Finding his own language to express his art
With fine, meticulous lines and traditionally styled Chinese ink wash skills, contemporary Chinese painter He Jiaying is known for his distinctive figurative works, usually modern Chinese women, nude and sometimes in pairs.
He’s art exploration echoes the evolution of Chinese contemporary art over the past four decades.
As a participant in and witness of the country’s development, he uses his brush to express his feelings and thoughts.
“To some extent, my art and I are growing with the country,” He said.
His teens were spent in the “cultural revolution” (1966-76), when he learnt basic skills to draw propaganda posters.
In 1974, the 17-year-old, like other “intellectual youth,” was sent to a remote village to “support China’s rural construction with knowledge.”
To dig trenches of 10 cubic meters was his daily job.
He always brought a pad to sketch the farmers and the landscapes, whenever he took a break.
In 1977, he was admitted to the Tianjin Art Academy as the last batch of farmer students, where he could finally dedicate heart and soul to painting.
“Like a sponge absorbing water, I learnt as much as I could,” he recalled.

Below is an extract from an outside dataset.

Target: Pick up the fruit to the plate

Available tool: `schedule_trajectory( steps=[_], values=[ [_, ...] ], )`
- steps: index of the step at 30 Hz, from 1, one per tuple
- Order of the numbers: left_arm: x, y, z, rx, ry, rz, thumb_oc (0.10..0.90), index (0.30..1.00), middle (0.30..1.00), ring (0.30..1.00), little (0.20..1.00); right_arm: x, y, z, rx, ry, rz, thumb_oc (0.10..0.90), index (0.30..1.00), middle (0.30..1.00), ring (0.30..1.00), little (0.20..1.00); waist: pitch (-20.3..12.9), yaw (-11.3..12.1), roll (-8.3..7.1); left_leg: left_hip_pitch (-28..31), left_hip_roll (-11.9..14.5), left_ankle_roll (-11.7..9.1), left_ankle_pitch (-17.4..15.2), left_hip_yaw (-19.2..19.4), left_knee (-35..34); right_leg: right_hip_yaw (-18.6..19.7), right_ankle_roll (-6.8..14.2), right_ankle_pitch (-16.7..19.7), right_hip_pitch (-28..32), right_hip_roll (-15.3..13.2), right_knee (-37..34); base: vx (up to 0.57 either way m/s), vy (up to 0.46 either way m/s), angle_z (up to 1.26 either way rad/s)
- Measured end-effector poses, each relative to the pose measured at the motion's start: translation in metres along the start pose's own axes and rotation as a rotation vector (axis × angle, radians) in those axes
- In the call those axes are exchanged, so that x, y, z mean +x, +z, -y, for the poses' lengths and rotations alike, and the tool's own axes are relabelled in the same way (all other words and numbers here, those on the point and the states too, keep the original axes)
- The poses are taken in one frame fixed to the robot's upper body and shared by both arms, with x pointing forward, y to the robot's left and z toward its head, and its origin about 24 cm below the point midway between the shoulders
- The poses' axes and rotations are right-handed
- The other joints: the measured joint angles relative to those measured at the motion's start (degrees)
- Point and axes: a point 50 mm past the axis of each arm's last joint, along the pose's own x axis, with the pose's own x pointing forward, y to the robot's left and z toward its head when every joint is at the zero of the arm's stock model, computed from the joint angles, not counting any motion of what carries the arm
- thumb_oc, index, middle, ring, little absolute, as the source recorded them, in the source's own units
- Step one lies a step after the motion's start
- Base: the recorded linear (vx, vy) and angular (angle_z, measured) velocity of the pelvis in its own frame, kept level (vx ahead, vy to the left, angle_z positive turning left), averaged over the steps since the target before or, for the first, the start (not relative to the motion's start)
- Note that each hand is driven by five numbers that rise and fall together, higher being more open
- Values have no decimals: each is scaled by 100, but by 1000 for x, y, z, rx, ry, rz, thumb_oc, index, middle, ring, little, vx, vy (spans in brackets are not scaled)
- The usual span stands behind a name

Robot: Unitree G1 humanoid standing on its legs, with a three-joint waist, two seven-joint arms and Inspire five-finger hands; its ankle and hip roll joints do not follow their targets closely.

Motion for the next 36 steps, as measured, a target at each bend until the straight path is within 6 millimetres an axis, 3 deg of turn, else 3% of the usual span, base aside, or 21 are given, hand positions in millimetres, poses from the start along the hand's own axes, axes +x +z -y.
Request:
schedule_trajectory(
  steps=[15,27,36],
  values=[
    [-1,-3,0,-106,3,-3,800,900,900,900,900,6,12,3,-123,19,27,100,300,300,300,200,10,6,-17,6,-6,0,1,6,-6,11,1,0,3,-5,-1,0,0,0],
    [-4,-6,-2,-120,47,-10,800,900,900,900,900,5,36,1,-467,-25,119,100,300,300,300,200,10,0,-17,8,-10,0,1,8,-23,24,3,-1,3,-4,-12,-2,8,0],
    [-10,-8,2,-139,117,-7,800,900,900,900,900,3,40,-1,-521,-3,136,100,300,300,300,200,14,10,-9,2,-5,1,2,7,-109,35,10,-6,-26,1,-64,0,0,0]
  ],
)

He studied traditional gongbi (fine, meticulous line) Chinese painting, and devoted decades mastering the xieyi (freehand) painting technique.
With a goal of combining Chinese and Western styles and blending the precise-execution and freehand modes of painting, he synthesized Western realism and Chinese expressionism into a single style.
It is one that unites the precise and subtle with the bold and unrestrained.
The “Uplands” was a new exploration, both in theory and in practice, which goes contrary to traditional gongbi.
Inspired by the grandeur and solemnness of a mural exhibition he visited in Beijing in 1983, He entirely broke the conventional structure, layout and use of color of traditional Chinese painting.
The stone-laid dam and grass were all directly sketched from nature, while the black rocks were painted by a “waxing” method to render different layers of ink, which vividly revived the rock texture.
However, the old man and his pants were true gongbi lines.
“People might mistake it as an oil painting at first glance,” he said.
“But it is actually a Chinese ink one.”
The painting won him the grand award at the 6th National Arts Exhibition.
But he returned to tradition, instead of going further, after the “Uplands.”
“When I was learning more about Western painting, I started to look back again on the traditional Chinese style, which I found more open and profound,” he said.
In 1985, He painted “The Girl of Mizhi,” a more traditional one yet still with the painter’s unique interpretation.
With a diagonal composition, the picture depicts a woman in northwest China’s Shaanxi Province concentrating on sewing clothes at the bottom left, while in the upper-right corner the painter wrote a long inscription.
He pioneered a new style in this painting with fine, meticulous lines and the near-flat coloring technique, which helped highlight the traditional Chinese woman’s introverted and reserved personality.
The original model was a young woman he met on one field trip to the rural suburbs of Hebei Province.
“She was of traditional Chinese beauty, with a slender waist, big hips and sloping shoulders,” He recalled. “I observed her when she was doing the stitches and took pictures of her.”
Multiple field trips to China’s vast countryside during the early 1980s gave He great inspiration, and many of his well-known, award-winning paintings were finished at that time.
“I realized that Chinese gongbi has a great capacity to combine the Western and Chinese painting styles, the colors and the details, the old and the contemporary,” he said.
Always with an open mind and innovative spirit, He never stops his art exploration.
“Nightfall in Fall” in the early 1990s was another breakthrough in traditional Chinese painting, which took him three months to complete.
“To paint the girl’s woolen sweater took me one week,” he recalled.
He used lifen, a technique to create a relief-like effect by accumulating thick pigments, to highlight the white sweater’s texture. “People were stunned to find I used this technique because it was always applied in painting flower’s stamen or pistil,” He said.
The work was a huge success, pioneering a new style that inspired many younger painters.
“I think it’s important for an artist to explore his or her own artistic language of expression. For me, I’ve chosen gongbi, and try to find the conjunction of the Western and Chinese styles with my own interpretation,” He said.